_DATA SUPPLIED_
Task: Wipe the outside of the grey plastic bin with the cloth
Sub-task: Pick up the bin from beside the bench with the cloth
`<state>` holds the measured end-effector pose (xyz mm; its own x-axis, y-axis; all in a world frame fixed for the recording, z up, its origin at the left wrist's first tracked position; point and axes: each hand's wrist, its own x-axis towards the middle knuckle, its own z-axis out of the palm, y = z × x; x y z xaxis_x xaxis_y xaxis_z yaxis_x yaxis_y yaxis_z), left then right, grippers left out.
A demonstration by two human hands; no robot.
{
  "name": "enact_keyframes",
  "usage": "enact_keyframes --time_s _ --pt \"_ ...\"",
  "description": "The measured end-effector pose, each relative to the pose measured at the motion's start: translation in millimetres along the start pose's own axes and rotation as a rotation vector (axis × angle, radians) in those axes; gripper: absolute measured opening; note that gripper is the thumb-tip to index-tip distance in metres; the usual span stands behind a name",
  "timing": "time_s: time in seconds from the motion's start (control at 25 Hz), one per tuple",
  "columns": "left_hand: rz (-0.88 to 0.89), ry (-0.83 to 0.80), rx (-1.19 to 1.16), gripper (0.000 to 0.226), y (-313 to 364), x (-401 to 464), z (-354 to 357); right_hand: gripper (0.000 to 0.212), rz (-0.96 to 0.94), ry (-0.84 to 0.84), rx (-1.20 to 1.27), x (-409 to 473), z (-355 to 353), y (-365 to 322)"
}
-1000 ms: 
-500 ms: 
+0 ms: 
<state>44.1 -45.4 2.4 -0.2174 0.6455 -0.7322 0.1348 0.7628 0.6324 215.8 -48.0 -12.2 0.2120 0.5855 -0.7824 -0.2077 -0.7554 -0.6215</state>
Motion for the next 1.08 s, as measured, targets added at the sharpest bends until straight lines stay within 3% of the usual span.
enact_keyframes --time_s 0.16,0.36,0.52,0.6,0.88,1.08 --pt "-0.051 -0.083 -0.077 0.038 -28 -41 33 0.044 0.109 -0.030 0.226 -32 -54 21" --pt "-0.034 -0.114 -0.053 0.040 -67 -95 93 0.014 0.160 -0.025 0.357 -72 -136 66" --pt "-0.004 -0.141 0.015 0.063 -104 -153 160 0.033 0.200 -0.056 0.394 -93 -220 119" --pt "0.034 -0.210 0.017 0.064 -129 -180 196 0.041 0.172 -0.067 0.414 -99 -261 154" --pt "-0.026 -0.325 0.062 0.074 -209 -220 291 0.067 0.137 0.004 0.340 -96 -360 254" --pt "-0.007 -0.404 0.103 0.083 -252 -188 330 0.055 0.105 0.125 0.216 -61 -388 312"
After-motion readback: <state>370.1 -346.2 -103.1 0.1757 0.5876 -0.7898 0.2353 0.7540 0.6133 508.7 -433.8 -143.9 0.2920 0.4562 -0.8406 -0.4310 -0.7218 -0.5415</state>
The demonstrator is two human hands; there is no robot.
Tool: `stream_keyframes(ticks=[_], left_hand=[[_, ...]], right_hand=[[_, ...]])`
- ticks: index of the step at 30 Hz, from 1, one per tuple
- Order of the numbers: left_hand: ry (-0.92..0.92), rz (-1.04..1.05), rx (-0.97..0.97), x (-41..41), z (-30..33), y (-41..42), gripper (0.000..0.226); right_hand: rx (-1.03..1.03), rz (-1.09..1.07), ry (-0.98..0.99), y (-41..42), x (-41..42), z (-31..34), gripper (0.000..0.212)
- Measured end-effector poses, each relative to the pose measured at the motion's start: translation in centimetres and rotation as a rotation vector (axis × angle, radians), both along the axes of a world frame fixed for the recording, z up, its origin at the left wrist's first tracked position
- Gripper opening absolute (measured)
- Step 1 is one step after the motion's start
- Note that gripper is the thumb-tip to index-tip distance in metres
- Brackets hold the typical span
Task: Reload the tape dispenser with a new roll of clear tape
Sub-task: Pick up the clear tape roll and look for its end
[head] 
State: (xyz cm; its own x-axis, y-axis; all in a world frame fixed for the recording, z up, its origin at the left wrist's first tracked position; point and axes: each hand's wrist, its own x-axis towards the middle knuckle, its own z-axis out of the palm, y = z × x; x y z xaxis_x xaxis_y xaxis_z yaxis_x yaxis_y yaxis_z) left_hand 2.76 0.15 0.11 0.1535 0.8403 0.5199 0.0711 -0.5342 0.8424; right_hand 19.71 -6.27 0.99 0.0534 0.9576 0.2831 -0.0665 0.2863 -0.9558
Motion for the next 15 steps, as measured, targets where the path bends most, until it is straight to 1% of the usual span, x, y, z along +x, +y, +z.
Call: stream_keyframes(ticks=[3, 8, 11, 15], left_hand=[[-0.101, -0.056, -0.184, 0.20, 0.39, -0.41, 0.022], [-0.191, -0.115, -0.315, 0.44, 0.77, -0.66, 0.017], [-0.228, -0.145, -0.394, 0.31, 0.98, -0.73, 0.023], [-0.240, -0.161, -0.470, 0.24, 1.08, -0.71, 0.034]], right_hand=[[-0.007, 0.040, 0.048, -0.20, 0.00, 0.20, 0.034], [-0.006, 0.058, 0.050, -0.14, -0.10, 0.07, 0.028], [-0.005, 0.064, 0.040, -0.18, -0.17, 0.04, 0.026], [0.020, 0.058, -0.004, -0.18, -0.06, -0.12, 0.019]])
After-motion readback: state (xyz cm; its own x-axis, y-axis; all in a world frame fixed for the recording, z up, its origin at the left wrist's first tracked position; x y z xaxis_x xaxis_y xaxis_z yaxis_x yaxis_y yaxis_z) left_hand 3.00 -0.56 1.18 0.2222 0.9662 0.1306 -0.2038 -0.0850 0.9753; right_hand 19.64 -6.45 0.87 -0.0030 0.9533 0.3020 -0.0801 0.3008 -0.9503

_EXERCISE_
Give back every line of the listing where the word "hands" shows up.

_TASK OUTPUT_
A demonstration by two human hands; no robot.
The demonstrator is two human hands; there is no robot.

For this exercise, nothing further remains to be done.